In 2010, Dr. Stefan Kappe developed his own malaria vaccine candidate which was a weakened form of the malaria parasite, and that vaccine candidate was undergoing clinical trials at Walter Reed near Washington, D.C. Soon after, in collaboration with PATH's Malaria Vaccine Initiative, CID Research became home to one of four malaria clinical trial centers in the world where treatments and vaccines could be safely tested in humans using the human challenge model.
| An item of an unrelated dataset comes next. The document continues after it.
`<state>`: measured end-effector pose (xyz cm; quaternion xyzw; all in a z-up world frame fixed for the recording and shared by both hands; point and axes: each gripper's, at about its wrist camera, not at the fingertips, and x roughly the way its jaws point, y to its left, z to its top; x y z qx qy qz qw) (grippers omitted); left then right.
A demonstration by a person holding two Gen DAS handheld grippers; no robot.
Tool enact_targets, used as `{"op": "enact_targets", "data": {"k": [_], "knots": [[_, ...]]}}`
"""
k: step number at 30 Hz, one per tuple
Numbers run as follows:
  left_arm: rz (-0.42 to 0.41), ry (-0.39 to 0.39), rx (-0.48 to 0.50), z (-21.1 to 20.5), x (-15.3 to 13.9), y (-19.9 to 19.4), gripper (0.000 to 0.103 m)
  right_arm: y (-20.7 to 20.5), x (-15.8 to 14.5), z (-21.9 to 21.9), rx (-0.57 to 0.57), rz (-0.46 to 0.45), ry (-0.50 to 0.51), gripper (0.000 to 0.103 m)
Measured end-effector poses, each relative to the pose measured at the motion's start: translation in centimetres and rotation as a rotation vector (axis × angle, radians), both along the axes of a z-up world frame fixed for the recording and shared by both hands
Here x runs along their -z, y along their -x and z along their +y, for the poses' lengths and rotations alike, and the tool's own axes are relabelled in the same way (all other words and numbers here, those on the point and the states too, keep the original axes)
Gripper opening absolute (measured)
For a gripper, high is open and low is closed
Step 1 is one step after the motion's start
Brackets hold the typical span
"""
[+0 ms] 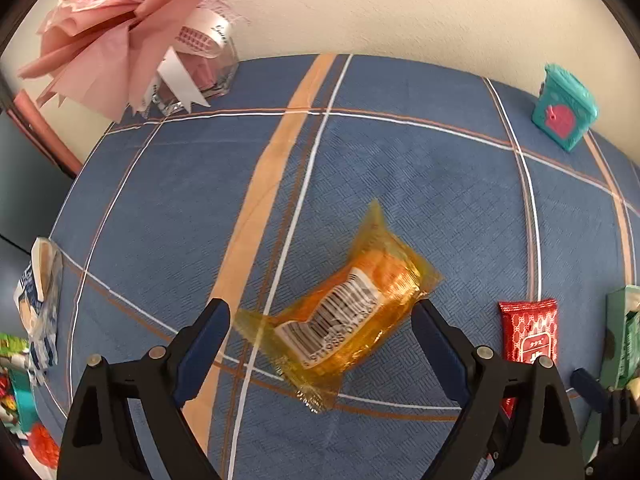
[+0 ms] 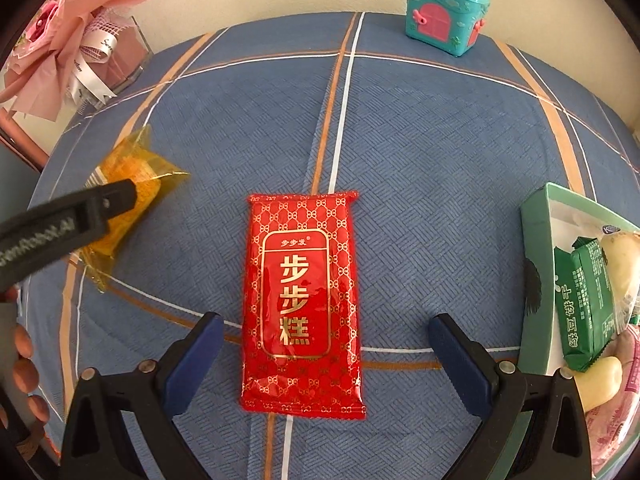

==Education and training==
One education program offered by CID Research to engage and mobilize the next generation of scientists was BioQuest Academy, a "biomedical boot camp" for 11th graders with over 60 hours (two weeks) of intensive instruction through a global health curriculum. BioQuest Academy was a STEM career pipeline. In fact, according to a study published in the journal PLOS ONE in 2010, "97% of alumni (2005–2008) are attending postsecondary schools throughout North America; eight graduates have already published scientific articles in peer-reviewed journals and/or presented their scientific data at national and international meetings, and 26 have been retained by Seattle BioMed researchers as compensated technicians and interns."